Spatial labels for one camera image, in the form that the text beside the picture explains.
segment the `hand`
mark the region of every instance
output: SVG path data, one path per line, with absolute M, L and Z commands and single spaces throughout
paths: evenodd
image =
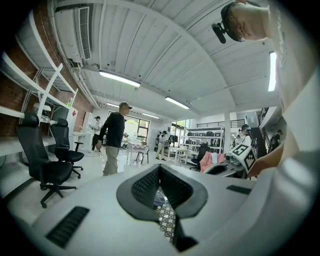
M 96 143 L 95 147 L 97 150 L 100 150 L 101 149 L 101 144 L 102 144 L 102 141 L 101 140 L 98 140 L 98 142 Z

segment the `air vent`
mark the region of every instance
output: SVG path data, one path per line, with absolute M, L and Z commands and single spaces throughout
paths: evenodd
M 46 238 L 61 248 L 65 248 L 81 222 L 88 214 L 89 209 L 76 206 L 46 235 Z
M 81 37 L 81 46 L 85 60 L 91 58 L 90 41 L 89 41 L 89 10 L 90 7 L 81 7 L 78 9 L 79 30 Z

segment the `chair armrest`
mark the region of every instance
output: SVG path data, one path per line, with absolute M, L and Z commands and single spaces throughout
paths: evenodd
M 42 165 L 47 165 L 47 164 L 49 164 L 51 162 L 51 160 L 50 159 L 45 159 L 45 158 L 38 158 L 37 162 L 39 162 Z
M 67 145 L 61 145 L 61 146 L 56 146 L 55 149 L 56 150 L 66 150 L 66 151 L 68 151 L 70 149 L 70 147 L 67 146 Z

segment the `office chair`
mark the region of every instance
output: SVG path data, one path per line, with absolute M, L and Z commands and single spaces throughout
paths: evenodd
M 69 150 L 69 127 L 68 127 L 68 121 L 62 118 L 58 118 L 58 123 L 51 125 L 51 131 L 55 139 L 55 150 L 54 154 L 59 159 L 59 162 L 66 161 L 72 163 L 72 165 L 75 162 L 80 161 L 82 158 L 84 158 L 85 154 L 78 152 L 78 148 L 80 144 L 83 144 L 82 142 L 75 142 L 76 148 L 75 151 Z M 81 178 L 81 174 L 75 170 L 75 168 L 81 168 L 81 171 L 83 170 L 82 166 L 74 166 L 72 168 L 72 171 L 76 174 L 78 174 L 78 179 Z
M 190 170 L 196 169 L 196 171 L 200 170 L 200 161 L 202 158 L 204 158 L 205 154 L 207 151 L 210 151 L 210 147 L 206 143 L 202 143 L 201 146 L 199 147 L 199 153 L 198 157 L 195 159 L 195 154 L 193 154 L 193 159 L 191 161 L 195 163 L 197 166 L 196 167 L 190 167 Z
M 54 192 L 63 198 L 60 190 L 77 189 L 75 186 L 61 186 L 71 175 L 72 163 L 49 160 L 42 140 L 39 118 L 35 113 L 24 113 L 24 119 L 16 128 L 16 133 L 29 162 L 30 176 L 40 181 L 41 190 L 50 189 L 40 201 L 43 208 L 47 208 L 45 201 Z

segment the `fluorescent light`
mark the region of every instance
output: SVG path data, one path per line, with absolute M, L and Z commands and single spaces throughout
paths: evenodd
M 122 83 L 126 83 L 131 86 L 135 86 L 135 87 L 139 87 L 141 85 L 141 83 L 139 83 L 139 82 L 135 82 L 130 79 L 124 78 L 122 76 L 119 76 L 116 74 L 111 74 L 111 73 L 108 73 L 108 72 L 102 71 L 102 70 L 99 71 L 99 75 L 102 77 L 105 77 L 105 78 L 110 78 L 110 79 L 117 80 Z
M 178 101 L 174 100 L 173 98 L 166 97 L 165 99 L 166 99 L 168 102 L 174 103 L 174 104 L 176 104 L 176 105 L 180 106 L 181 108 L 184 108 L 185 110 L 188 110 L 188 109 L 189 109 L 189 107 L 188 107 L 188 106 L 183 105 L 182 103 L 180 103 L 180 102 L 178 102 Z
M 151 114 L 142 113 L 142 115 L 147 116 L 147 117 L 151 117 L 151 118 L 159 119 L 159 117 L 151 115 Z
M 270 53 L 270 81 L 269 81 L 269 89 L 268 92 L 272 92 L 276 87 L 276 60 L 277 55 L 275 52 Z
M 107 103 L 108 106 L 112 106 L 112 107 L 115 107 L 115 108 L 119 108 L 118 105 L 115 105 L 115 104 L 112 104 L 112 103 Z

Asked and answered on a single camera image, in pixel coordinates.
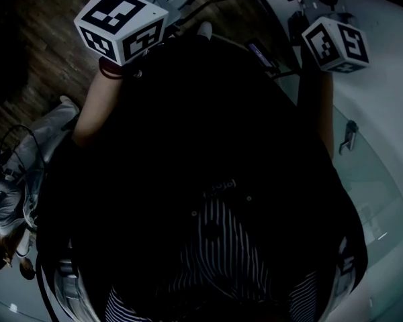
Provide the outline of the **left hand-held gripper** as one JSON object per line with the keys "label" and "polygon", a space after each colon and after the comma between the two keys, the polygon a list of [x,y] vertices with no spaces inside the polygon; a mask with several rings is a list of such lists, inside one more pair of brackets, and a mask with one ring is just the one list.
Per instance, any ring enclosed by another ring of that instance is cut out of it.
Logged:
{"label": "left hand-held gripper", "polygon": [[90,0],[75,26],[88,49],[125,65],[162,42],[179,10],[195,0]]}

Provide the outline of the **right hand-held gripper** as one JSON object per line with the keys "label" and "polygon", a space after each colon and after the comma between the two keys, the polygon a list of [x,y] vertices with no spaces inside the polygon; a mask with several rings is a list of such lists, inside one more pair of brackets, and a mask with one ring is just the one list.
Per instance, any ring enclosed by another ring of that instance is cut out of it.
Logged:
{"label": "right hand-held gripper", "polygon": [[369,66],[367,37],[346,0],[297,1],[288,19],[290,41],[306,46],[320,70],[352,73]]}

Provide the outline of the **person's left forearm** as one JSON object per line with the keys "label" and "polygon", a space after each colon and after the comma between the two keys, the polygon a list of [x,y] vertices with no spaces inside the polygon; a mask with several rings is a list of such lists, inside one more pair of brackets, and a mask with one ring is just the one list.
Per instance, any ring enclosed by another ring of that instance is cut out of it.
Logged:
{"label": "person's left forearm", "polygon": [[117,105],[123,81],[118,75],[97,72],[72,134],[78,147],[87,147],[103,127]]}

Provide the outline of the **person's white shoe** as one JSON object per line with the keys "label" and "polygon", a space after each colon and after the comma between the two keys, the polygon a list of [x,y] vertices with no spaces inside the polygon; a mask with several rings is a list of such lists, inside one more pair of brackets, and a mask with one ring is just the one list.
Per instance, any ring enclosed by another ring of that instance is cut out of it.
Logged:
{"label": "person's white shoe", "polygon": [[208,21],[203,21],[199,25],[196,35],[203,40],[210,41],[212,38],[212,24]]}

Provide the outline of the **black waist-mounted device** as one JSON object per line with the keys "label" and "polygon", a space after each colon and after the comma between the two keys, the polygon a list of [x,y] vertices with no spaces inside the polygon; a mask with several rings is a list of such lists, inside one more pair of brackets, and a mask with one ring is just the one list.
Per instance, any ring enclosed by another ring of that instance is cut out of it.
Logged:
{"label": "black waist-mounted device", "polygon": [[249,51],[258,67],[267,74],[268,77],[274,77],[281,73],[278,62],[259,39],[253,38],[245,42],[244,46]]}

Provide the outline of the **person's black vest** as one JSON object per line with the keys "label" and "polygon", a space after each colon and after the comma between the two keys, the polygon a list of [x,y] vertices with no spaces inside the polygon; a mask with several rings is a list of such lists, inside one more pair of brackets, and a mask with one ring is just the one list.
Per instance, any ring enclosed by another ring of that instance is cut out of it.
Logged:
{"label": "person's black vest", "polygon": [[94,140],[57,147],[38,205],[48,285],[100,322],[111,289],[144,298],[177,267],[192,216],[221,199],[280,292],[318,275],[318,322],[361,282],[367,249],[357,210],[317,131],[234,46],[172,38],[123,68],[117,105]]}

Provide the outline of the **small dark tool on table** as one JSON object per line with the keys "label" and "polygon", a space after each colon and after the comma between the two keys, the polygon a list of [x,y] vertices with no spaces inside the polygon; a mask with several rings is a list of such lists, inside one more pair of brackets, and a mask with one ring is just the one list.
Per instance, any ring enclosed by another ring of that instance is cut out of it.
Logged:
{"label": "small dark tool on table", "polygon": [[339,154],[343,154],[344,149],[352,151],[355,145],[355,138],[357,132],[359,131],[358,125],[353,120],[348,120],[345,128],[345,138],[344,141],[339,145]]}

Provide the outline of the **person's striped shirt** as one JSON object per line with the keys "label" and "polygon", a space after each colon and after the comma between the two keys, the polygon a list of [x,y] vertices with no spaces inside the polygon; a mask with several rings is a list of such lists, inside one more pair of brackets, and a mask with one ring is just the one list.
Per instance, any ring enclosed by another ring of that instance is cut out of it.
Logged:
{"label": "person's striped shirt", "polygon": [[106,322],[318,322],[318,275],[311,271],[280,292],[236,214],[221,199],[192,216],[195,231],[177,267],[144,298],[127,303],[114,286]]}

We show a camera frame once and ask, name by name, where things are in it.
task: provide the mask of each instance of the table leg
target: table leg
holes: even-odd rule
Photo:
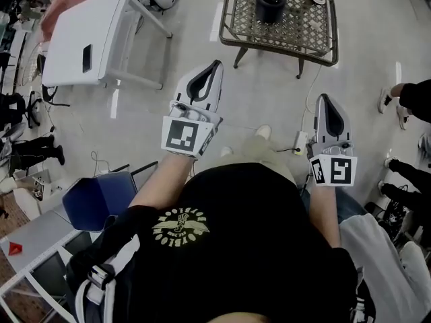
[[[305,60],[298,57],[298,62],[299,62],[299,74],[296,76],[296,79],[301,79],[301,75],[302,75],[302,72],[304,70]]]
[[[138,77],[137,75],[133,75],[127,72],[118,71],[116,69],[109,69],[109,74],[112,75],[115,79],[125,80],[125,81],[132,81],[134,83],[138,83],[141,85],[149,86],[154,89],[162,89],[163,84],[157,83],[155,81]]]
[[[129,0],[129,5],[135,10],[138,11],[141,15],[144,17],[148,17],[150,19],[150,22],[154,24],[163,35],[165,35],[167,38],[172,37],[172,32],[169,32],[164,25],[153,16],[153,14],[148,11],[138,0]]]
[[[248,48],[244,48],[243,46],[240,48],[240,51],[238,51],[238,55],[236,55],[236,59],[234,62],[234,68],[238,68],[238,62],[243,58],[245,53],[247,52]]]

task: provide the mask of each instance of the black t-shirt
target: black t-shirt
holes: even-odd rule
[[[261,164],[197,174],[174,207],[130,208],[99,246],[122,245],[133,231],[141,248],[117,277],[114,322],[207,322],[230,312],[349,322],[357,281],[349,254],[310,223],[296,186]]]

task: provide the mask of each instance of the shoe
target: shoe
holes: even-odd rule
[[[224,157],[225,155],[228,154],[234,154],[234,151],[232,148],[225,146],[222,148],[222,151],[220,152],[220,157]]]
[[[422,149],[422,147],[424,146],[424,142],[425,142],[425,133],[422,134],[418,140],[418,149]]]
[[[390,97],[391,90],[384,87],[382,88],[382,92],[380,93],[380,99],[378,100],[378,111],[383,114],[386,110],[386,107],[389,103],[392,102],[392,97]]]
[[[59,160],[60,165],[61,166],[65,165],[65,155],[63,154],[63,147],[58,146],[55,149],[58,152],[58,155],[56,156],[56,158]]]
[[[255,135],[260,135],[265,140],[269,140],[269,138],[271,137],[271,132],[271,127],[268,124],[264,124],[257,129]]]
[[[383,182],[382,180],[378,181],[378,184],[377,184],[378,192],[382,196],[386,196],[385,194],[382,193],[382,188],[384,185],[385,185],[385,182]]]
[[[399,160],[399,158],[398,158],[398,157],[390,157],[390,158],[387,158],[387,159],[385,160],[385,162],[383,163],[383,166],[384,166],[384,167],[386,167],[386,169],[389,169],[389,163],[390,163],[391,161],[393,161],[393,160]]]
[[[407,113],[407,109],[401,105],[397,106],[397,114],[399,118],[399,126],[404,131],[407,130],[407,123],[409,122],[409,114]]]

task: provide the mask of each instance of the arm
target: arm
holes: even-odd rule
[[[173,205],[183,190],[194,161],[185,155],[166,155],[129,207],[139,205],[163,209]]]
[[[341,246],[335,188],[314,186],[311,190],[310,221],[333,248]]]

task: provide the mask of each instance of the jeans
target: jeans
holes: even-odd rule
[[[335,196],[337,198],[338,224],[354,215],[365,215],[368,213],[363,206],[343,189],[339,187],[335,188]],[[305,190],[302,195],[302,202],[308,213],[310,211],[310,194],[307,190]]]

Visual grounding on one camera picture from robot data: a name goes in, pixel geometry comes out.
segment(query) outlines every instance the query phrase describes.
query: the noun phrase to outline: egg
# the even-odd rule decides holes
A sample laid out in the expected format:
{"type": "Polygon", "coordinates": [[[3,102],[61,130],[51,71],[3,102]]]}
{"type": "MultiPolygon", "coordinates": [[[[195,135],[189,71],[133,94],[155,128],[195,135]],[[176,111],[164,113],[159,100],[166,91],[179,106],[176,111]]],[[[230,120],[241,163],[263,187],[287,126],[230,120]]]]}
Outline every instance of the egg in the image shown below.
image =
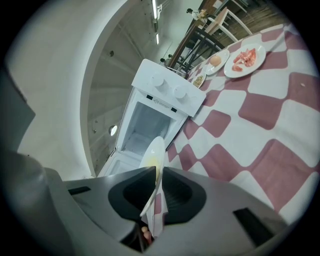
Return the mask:
{"type": "Polygon", "coordinates": [[[213,56],[210,59],[210,64],[214,67],[218,66],[221,63],[221,58],[219,56],[213,56]]]}

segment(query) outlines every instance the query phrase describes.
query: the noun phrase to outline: curved wall
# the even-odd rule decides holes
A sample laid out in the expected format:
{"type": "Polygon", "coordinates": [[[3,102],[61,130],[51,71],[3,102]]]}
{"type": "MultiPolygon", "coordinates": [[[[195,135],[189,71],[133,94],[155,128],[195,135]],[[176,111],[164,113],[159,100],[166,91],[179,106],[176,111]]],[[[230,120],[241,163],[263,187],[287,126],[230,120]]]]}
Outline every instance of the curved wall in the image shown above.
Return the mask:
{"type": "Polygon", "coordinates": [[[69,0],[44,5],[25,25],[5,63],[36,116],[18,151],[63,180],[94,175],[88,101],[101,51],[139,0],[69,0]]]}

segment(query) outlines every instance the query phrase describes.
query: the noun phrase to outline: gray plastic device
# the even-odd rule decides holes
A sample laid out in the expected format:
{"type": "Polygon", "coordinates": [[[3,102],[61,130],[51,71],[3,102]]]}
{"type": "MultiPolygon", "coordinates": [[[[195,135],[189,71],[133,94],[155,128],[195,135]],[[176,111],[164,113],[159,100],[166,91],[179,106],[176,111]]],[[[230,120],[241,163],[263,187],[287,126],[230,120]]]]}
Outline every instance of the gray plastic device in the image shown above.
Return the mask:
{"type": "Polygon", "coordinates": [[[1,118],[10,133],[1,137],[3,195],[30,236],[54,255],[268,255],[292,230],[233,184],[166,167],[168,214],[162,234],[147,245],[137,214],[155,168],[63,182],[55,170],[16,153],[34,113],[5,71],[1,83],[1,118]]]}

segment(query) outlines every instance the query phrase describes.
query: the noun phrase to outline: chair
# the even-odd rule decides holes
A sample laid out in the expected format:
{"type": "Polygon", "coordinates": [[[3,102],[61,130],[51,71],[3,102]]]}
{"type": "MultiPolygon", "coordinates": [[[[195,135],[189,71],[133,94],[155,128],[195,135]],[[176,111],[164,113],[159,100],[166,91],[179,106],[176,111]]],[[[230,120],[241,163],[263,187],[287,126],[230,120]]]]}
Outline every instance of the chair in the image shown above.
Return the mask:
{"type": "Polygon", "coordinates": [[[212,20],[212,23],[205,29],[205,32],[209,35],[212,35],[214,32],[216,32],[218,29],[222,30],[229,38],[231,38],[232,41],[237,42],[238,39],[224,26],[223,23],[226,19],[227,15],[230,15],[233,17],[244,29],[248,32],[249,35],[252,35],[252,32],[249,30],[249,28],[230,10],[228,10],[227,7],[225,7],[216,17],[216,19],[210,19],[212,20]]]}

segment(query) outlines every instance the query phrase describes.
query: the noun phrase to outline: table
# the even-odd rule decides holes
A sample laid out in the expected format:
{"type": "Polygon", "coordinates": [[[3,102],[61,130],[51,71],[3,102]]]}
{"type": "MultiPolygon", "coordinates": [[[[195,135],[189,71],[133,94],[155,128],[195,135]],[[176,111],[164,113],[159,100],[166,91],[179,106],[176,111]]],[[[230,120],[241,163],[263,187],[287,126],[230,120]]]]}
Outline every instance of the table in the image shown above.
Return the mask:
{"type": "MultiPolygon", "coordinates": [[[[207,76],[200,110],[166,153],[166,165],[240,186],[288,224],[304,212],[319,180],[320,79],[301,36],[281,24],[227,49],[259,43],[262,66],[230,79],[207,76]]],[[[209,59],[189,73],[189,81],[209,59]]]]}

-- What is needed --
Print exactly the lines of the listing above starting at the line containing "task: provide the mask of each instance of the black" and ending at the line containing "target: shoe", both included.

-- Solved problem --
task: provide the mask of each instance of the black t-shirt
target: black t-shirt
holes: even-odd rule
[[[261,164],[197,174],[174,207],[130,208],[99,246],[122,245],[133,231],[141,248],[117,277],[114,322],[207,322],[230,312],[349,322],[357,281],[349,254],[310,223],[296,186]]]

task: provide the mask of each instance of the shoe
target: shoe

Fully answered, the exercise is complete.